Poster Presentation 30th Lorne Cancer Conference 2018

Investigating the origin of aggressive subtypes of castration-resistant prostate cancer (#273)

Roxanne Toivanen 1 , Min Zou 2 , Mitchell Lawrence 1 3 , Laura Porter 3 , Ashlee Clarke 3 , Hong Wang 3 , Shahneen Sandhu 1 , Declan Murphy 1 , Mark Frydenberg 3 , Melbourne University Research Alliance (MURAL) 3 , Michael Shen 2 , Cory Abate-Shen 2 , Renea Taylor 1 3 , Gail Risbridger 1 3
  1. Peter MacCallum Cancer Centre, Melbourne, VIC, Australia
  2. Columbia University Medical Center, New York, NY, USA
  3. Monash University, Clayton, VIC, Australia

The recent introduction of novel androgen receptor (AR)-directed drugs for treatment of castration-resistant prostate cancer (CRPC) has increased the prevalence of aggressive AR-negative pathologies in the clinic. These neuroendocrine (CRPC-NE) and double negative (CRPC-DN) tumours are now present in a third of CPRC patients, and are lethal. While we know that these tumours arise from transdifferentiation of AR-positive adenocarcinomas, there is currently little investigation into the precursors of AR-negative tumours in the early stages of disease progression.

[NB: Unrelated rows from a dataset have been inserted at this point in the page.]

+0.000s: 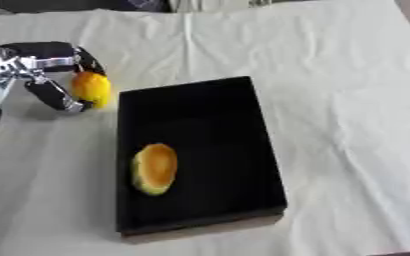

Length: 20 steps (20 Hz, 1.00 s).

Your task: Pick up objects on the table and place them in the box.

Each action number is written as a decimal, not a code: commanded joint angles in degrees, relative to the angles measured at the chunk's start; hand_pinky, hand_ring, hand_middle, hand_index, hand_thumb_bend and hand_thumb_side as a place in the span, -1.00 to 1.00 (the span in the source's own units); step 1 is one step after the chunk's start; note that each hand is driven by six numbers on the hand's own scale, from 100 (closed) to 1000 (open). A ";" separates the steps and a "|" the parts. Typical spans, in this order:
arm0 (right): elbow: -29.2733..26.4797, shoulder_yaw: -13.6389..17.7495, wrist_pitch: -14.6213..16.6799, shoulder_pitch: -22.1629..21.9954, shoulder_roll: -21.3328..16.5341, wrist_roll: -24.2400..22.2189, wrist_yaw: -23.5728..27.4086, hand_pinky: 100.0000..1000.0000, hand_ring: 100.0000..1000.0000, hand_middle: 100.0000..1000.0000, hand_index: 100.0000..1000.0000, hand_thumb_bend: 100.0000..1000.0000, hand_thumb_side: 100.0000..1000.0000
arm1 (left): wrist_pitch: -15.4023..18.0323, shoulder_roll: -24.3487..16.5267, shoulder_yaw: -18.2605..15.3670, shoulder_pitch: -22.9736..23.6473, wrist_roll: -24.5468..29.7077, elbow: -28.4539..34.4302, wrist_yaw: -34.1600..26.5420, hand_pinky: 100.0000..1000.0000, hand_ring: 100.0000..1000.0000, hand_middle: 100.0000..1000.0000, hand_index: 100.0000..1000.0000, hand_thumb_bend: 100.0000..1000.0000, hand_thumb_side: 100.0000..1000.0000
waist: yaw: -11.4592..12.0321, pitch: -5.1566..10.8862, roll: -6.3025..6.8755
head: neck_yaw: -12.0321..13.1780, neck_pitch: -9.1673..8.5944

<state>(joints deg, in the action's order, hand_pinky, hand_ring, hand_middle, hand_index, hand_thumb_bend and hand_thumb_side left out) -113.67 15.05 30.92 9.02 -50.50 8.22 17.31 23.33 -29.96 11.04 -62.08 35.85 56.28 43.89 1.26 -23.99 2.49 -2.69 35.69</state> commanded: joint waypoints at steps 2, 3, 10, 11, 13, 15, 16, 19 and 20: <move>-0.92 0.78 0.52 -0.13 -1.06 -0.05 0.76 0.89 0.81 0.21 0.66 -1.00 -0.68 | -0.07 -1.31 -1.11 -1.56 -2.50 7.65 0.42 0.36 0.33 0.07 0.41 -0.76 -1.00 | 0.27 1.47 -0.43 | -0.05 -0.21; -0.92 0.90 0.63 -0.24 -1.08 0.05 0.88 0.89 0.81 0.21 0.66 -1.00 -0.69 | -0.19 -1.05 -1.17 -1.92 -3.03 9.93 0.33 0.36 0.33 0.06 0.40 -0.79 -1.00 | 0.33 1.55 -0.54 | -0.01 -0.05; -0.92 1.35 1.26 -0.70 -1.84 1.09 1.58 0.88 0.80 0.22 0.66 -1.00 -0.74 | -0.77 3.21 2.74 -4.80 -4.60 26.02 -4.17 0.30 0.21 -0.06 0.27 -0.73 -1.00 | 1.02 2.91 -1.17 | 0.78 0.55; -0.92 1.37 1.22 -0.77 -1.98 1.22 1.70 0.88 0.80 0.22 0.66 -1.00 -0.74 | -0.79 3.82 3.64 -4.59 -4.54 28.03 -4.63 0.30 0.20 -0.06 0.27 -0.72 -1.00 | 1.14 3.15 -1.20 | 0.75 0.63; -0.92 1.49 1.32 -1.19 -2.33 1.41 1.64 0.87 0.80 0.23 0.66 -1.00 -0.79 | -0.93 5.37 5.54 -3.96 -4.30 31.67 -5.58 0.28 0.19 -0.07 0.26 -0.69 -1.00 | 1.52 3.68 -1.13 | 0.49 1.01; -0.92 1.59 1.43 -1.63 -2.58 1.64 1.43 0.87 0.80 0.23 0.66 -1.00 -0.79 | -1.35 6.67 7.15 -3.19 -3.83 34.62 -6.27 0.28 0.18 -0.08 0.25 -0.67 -1.00 | 1.90 4.10 -1.00 | 0.02 1.38; -0.92 1.64 1.45 -1.90 -2.71 1.77 1.30 0.87 0.80 0.23 0.66 -1.00 -0.80 | -1.53 7.22 7.85 -2.86 -3.66 35.98 -6.40 0.28 0.17 -0.08 0.25 -0.62 -1.00 | 2.12 4.28 -0.89 | -0.49 1.68; -0.92 1.81 1.41 -2.79 -2.97 2.10 0.68 0.87 0.80 0.23 0.66 -1.00 -0.79 | -2.26 8.86 9.61 -1.43 -2.55 38.99 -6.77 0.28 0.20 -0.08 0.26 -0.66 -1.00 | 2.75 4.65 -0.56 | -2.33 2.52; -0.92 1.87 1.40 -3.03 -3.03 2.22 0.47 0.87 0.80 0.23 0.66 -1.00 -0.79 | -2.59 9.47 10.13 -0.68 -1.70 39.55 -7.09 0.29 0.21 -0.08 0.26 -0.69 -1.00 | 2.90 4.71 -0.45 | -2.80 2.72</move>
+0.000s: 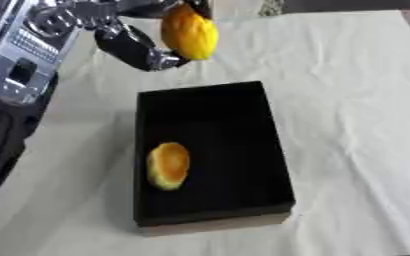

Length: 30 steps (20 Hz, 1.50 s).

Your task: Pick up objects on the table and place them in the box.

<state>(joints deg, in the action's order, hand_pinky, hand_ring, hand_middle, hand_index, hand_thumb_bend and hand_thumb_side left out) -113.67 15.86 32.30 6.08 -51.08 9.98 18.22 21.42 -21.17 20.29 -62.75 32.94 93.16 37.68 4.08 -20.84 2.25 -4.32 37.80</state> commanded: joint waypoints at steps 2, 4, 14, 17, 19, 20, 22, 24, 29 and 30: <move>-0.92 1.18 0.08 -0.50 -2.49 0.70 -0.84 0.87 0.80 0.23 0.66 -1.00 -0.79 | -1.43 1.67 1.75 1.65 3.31 3.35 -1.58 0.29 0.23 -0.07 0.28 -0.72 -1.00 | 0.28 1.59 -0.07 | -1.89 0.93; -0.92 1.26 0.14 -0.85 -2.40 0.87 -1.22 0.87 0.80 0.22 0.66 -1.00 -0.78 | -2.37 2.60 2.18 3.50 5.24 3.32 -2.26 0.30 0.25 -0.06 0.29 -0.75 -1.00 | 0.41 1.57 -0.02 | -2.38 1.14; -0.92 1.31 0.36 -1.33 -1.85 1.07 -2.04 0.87 0.80 0.22 0.66 -1.00 -0.77 | -2.12 4.75 4.43 9.02 9.99 -3.06 2.73 0.46 0.48 0.19 0.55 -0.63 -1.00 | 0.62 1.11 -0.25 | -2.93 1.00; -0.92 1.48 0.70 -1.63 -1.59 1.19 -2.30 0.87 0.80 0.22 0.66 -1.00 -0.77 | -0.70 4.95 4.73 9.56 11.40 -3.93 5.61 0.84 0.87 0.68 0.90 -0.38 -0.66 | 0.68 0.91 -0.32 | -2.88 0.79; -0.92 1.53 0.79 -1.86 -1.42 1.26 -2.51 0.88 0.80 0.22 0.65 -1.00 -0.76 | 0.32 4.90 4.41 9.74 11.80 -3.51 7.85 1.00 1.00 0.80 1.00 -0.21 -0.10 | 0.78 0.83 -0.34 | -2.83 0.70; -0.92 1.54 0.79 -1.97 -1.35 1.28 -2.61 0.88 0.80 0.22 0.65 -1.00 -0.74 | 0.54 4.81 4.15 9.80 11.58 -3.24 8.84 1.00 1.00 0.83 1.00 -0.20 0.03 | 0.83 0.81 -0.33 | -2.79 0.69; -0.92 1.56 0.74 -2.13 -1.24 1.32 -2.76 0.88 0.80 0.22 0.65 -1.00 -0.74 | 0.55 4.56 3.53 9.93 10.44 -2.51 10.45 1.00 1.00 0.84 1.00 -0.20 0.16 | 0.92 0.81 -0.31 | -2.76 0.59; -0.92 1.58 0.70 -2.23 -1.17 1.38 -2.87 0.88 0.80 0.22 0.65 -1.00 -0.74 | 0.36 4.17 2.86 10.02 9.01 -1.49 11.08 1.00 1.00 0.84 1.00 -0.21 0.18 | 0.94 0.84 -0.31 | -2.81 0.45; -0.92 1.58 0.55 -2.52 -0.97 1.44 -3.08 0.88 0.80 0.21 0.65 -1.00 -0.73 | -1.46 3.10 0.53 9.90 5.11 2.87 9.41 0.95 1.00 0.76 0.96 -0.32 -0.01 | 1.10 0.96 -0.48 | -2.92 0.34; -0.92 1.58 0.55 -2.53 -0.94 1.45 -3.09 0.88 0.80 0.21 0.65 -1.00 -0.74 | -2.20 2.74 -0.05 9.93 3.78 4.17 8.92 0.84 0.92 0.68 0.91 -0.54 -0.10 | 1.13 0.97 -0.52 | -2.88 0.30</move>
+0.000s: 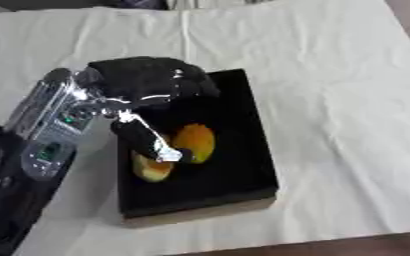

We investigated the origins of CRPC-NE and CRPC-DN using mouse and patient-derived models of prostate cancer. In mouse models, we compared the response of prostate tumours initiated by deletion of Pten or co-deletion of Pten and Trp53 in luminal cells, which were treated with the potent AR-directed inhibitor abiraterone. We found that mouse adenocarcinomas with Pten deletion were abiraterone responsive, while adenocarcinomas with Pten and Trp53 deletion were non-responsive and progressed to CRPC-NE and CRPC-DN1. Notably, prior to development of AR-negative subtypes, adenocarcinomas of Pten and Trp53 deleted mice displayed a sub-pathology called focal neuroendocrine differentiation. This implies combined loss of PTEN and TP53 in luminal cells permits phenotypic plasticity and the development of AR-negative pathologies. Furthermore, focal neuroendocrine differentiation is also present in a subset of human patients and can be detected as early as initial diagnosis. Indeed, we have established patient-derived xenografts from these lesions, as well as of tumours spanning overt AR-negative subtypes, and these xenografts display similar properties to that observed in mice.

Taken together, these findings suggest adenocarcinomas with distinct sub-pathologies can be the precursors to AR-negative subtypes of CRPC. Furthermore, we have established unique patient-derived xenografts for studying the progression to AR-negative subtypes. Future work will determine the prognostic utility of detecting focal neuroendocrine differentiation at diagnosis and evaluate improved therapeutic strategies for targeting aggressive AR-negative tumours.

  1. 1. Zou, Toivanen et al., Cancer Discovery (2017); 7(7): 736-749.